Belarusian trolling?

If I'm Putin, and I want to maybe launch nukes, I'd want to at least partially blame someone else. I doubt Belarus has the facilities for ICBM launch, but intermediate yield and range nukes capable of menacing eastern Europe are much more portable. I'm not sure Putin will nuke anywhere he intends on eventually controlling, but who knows, and especially if he gets a bead on Zelensky's exact location, he might be willing to make an exception.

kleinbl00  ·  1038 days ago  ·  link  ·  

    It's heart-wrenching to do the calculus and conclude that, globally, we're most likely minimalizing suffering by letting only the Ukrainian people suffer. It feels cowardly. And like Fiona Hill says, Ukraine is undoubtedly not enough for Putin. Ugh.

Counter-argument: the Americans did not defeat the Soviets in Afghanistan. Instead, we paid and trained the Afghans to defeat the Soviets in Afghanistan. The result was an invigorated and seasoned core of insurgents that concluded they could defeat any oppressor. We would have much less difficulty in Afghanistan if we hadn't spent eight years teaching them how to kill us.

Giving the Ukrainians the materiel and support to defeat the Russians will, in the long run, preserve more lives than swooping in and defeating the Russians. If Putin/whoever comes after Putin develops the sense that any conflict he chooses to get mired in is likely to be funded and supplied by NATO, his risk assessments will have to take that into account.

I've got some tinfoil in my baseball cap these days. If I was a government run by a known traitor?

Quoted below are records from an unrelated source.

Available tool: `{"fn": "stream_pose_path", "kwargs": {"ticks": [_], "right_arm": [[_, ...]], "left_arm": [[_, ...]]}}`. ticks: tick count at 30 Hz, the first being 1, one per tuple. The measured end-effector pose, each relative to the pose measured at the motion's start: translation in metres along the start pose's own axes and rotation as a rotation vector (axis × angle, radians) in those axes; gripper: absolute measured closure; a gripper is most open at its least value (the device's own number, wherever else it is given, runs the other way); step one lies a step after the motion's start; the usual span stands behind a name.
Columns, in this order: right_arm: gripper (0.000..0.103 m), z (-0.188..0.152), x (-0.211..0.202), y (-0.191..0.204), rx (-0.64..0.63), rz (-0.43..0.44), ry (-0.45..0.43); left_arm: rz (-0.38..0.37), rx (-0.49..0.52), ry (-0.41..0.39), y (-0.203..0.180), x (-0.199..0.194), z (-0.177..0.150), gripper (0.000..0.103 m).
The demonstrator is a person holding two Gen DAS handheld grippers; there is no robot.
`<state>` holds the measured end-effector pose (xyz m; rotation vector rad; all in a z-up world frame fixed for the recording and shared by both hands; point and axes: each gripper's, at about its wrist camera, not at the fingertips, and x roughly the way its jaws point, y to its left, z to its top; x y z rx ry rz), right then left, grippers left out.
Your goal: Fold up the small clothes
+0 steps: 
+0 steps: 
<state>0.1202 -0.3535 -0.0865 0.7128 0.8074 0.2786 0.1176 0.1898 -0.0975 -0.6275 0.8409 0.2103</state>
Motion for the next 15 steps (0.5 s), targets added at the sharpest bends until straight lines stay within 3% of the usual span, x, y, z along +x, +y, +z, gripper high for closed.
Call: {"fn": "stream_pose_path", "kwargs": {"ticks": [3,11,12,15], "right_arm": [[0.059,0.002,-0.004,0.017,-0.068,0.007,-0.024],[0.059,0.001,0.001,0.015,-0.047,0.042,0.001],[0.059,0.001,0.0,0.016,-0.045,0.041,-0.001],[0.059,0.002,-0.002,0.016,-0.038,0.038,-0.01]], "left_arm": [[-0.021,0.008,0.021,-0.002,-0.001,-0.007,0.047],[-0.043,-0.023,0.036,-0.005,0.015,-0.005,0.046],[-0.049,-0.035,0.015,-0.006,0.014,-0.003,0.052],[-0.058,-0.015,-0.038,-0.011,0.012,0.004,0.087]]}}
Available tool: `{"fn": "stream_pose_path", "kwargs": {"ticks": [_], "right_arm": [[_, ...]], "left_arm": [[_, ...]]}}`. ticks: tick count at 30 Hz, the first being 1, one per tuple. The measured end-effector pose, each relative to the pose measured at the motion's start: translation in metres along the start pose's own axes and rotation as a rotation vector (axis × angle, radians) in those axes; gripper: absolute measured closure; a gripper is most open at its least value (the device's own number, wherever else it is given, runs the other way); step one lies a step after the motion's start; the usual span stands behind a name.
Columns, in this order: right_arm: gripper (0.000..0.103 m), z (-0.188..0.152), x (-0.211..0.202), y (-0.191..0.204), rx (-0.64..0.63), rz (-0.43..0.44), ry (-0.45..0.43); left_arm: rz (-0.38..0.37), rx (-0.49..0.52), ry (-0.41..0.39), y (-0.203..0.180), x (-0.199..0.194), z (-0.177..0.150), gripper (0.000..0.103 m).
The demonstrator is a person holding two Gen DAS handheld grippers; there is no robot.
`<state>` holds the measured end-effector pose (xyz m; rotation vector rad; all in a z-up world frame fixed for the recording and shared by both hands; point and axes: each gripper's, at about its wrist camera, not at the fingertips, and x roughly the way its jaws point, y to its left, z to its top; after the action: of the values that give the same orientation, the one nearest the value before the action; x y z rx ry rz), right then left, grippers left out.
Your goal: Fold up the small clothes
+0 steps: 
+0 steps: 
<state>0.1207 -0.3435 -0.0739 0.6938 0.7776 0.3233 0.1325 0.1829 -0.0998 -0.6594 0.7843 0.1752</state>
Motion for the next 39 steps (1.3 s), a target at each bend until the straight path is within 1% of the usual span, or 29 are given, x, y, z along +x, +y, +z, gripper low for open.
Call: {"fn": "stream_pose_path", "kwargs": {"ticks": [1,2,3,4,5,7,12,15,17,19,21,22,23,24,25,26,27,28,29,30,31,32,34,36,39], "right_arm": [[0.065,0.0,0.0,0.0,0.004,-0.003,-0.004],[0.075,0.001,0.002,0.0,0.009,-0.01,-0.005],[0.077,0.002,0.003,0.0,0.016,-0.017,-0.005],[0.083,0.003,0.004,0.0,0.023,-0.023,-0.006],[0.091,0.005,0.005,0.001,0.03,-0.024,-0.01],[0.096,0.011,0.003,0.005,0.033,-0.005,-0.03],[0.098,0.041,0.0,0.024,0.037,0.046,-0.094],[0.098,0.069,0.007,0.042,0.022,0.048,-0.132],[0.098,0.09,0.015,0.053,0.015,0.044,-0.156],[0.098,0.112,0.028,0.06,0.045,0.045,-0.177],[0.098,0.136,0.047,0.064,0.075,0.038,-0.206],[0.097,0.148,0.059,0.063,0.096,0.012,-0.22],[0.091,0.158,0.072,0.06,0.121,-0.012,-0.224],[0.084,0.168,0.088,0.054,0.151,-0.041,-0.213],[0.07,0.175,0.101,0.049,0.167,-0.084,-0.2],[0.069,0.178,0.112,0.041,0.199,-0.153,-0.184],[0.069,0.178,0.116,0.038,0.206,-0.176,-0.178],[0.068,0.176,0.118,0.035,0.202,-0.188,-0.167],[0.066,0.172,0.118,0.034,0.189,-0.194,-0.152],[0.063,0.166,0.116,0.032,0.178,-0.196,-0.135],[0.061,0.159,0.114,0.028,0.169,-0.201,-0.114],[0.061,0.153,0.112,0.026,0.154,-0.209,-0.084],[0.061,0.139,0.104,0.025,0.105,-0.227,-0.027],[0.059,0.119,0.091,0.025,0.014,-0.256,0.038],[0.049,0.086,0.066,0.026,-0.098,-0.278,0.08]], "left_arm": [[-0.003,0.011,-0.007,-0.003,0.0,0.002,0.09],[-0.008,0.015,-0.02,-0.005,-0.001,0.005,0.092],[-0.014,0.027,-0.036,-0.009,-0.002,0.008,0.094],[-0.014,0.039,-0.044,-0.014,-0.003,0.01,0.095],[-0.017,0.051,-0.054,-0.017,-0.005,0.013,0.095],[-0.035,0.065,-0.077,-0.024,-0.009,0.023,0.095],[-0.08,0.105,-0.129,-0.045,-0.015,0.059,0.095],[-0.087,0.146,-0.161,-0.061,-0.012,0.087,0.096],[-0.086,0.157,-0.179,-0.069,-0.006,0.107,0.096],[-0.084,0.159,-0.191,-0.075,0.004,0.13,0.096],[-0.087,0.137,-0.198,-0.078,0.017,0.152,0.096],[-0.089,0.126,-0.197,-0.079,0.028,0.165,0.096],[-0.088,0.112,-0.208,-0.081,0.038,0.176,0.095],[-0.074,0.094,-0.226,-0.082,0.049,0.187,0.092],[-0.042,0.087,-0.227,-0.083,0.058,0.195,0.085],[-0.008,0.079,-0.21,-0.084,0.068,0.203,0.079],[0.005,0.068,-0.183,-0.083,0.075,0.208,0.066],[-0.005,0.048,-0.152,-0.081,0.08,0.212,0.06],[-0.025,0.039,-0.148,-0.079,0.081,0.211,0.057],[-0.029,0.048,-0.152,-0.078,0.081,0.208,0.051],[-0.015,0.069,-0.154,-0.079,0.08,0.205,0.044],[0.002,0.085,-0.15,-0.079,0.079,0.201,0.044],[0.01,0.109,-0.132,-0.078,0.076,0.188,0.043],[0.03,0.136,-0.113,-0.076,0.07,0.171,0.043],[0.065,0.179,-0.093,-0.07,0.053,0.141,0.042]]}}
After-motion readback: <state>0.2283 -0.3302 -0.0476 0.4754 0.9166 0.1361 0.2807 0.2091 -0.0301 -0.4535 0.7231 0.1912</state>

And I had to figure out a way to persist on the off-chance I was able to reclaim it? I might well use the former Vice President's son as a courier for classified info. Especially if he was willing to be called a drug-addled adulterer by the opposition.

Dunno. Never met Hunter Biden. But if I were looking for a place to sequester intelligence against a puppet regime hell bent on my destruction, I'd take a long hard look at his laptop.

b_b  ·  1039 days ago  ·  link  ·  

The Moldova thing has to be a carefully orchestrated threat, right?

kleinbl00  ·  1038 days ago  ·  link  ·  

Paper maps, dude. The US spilling the tea probably made them pull everything off the server. My guess is that this was a need-to-know thing, where the more you supported Putin, the more you needed to know.

goobster  ·  1039 days ago  ·  link  ·  

Or a dipshit dictator (Lukashenko) just being a dipshit and showing the invasion map on live TV.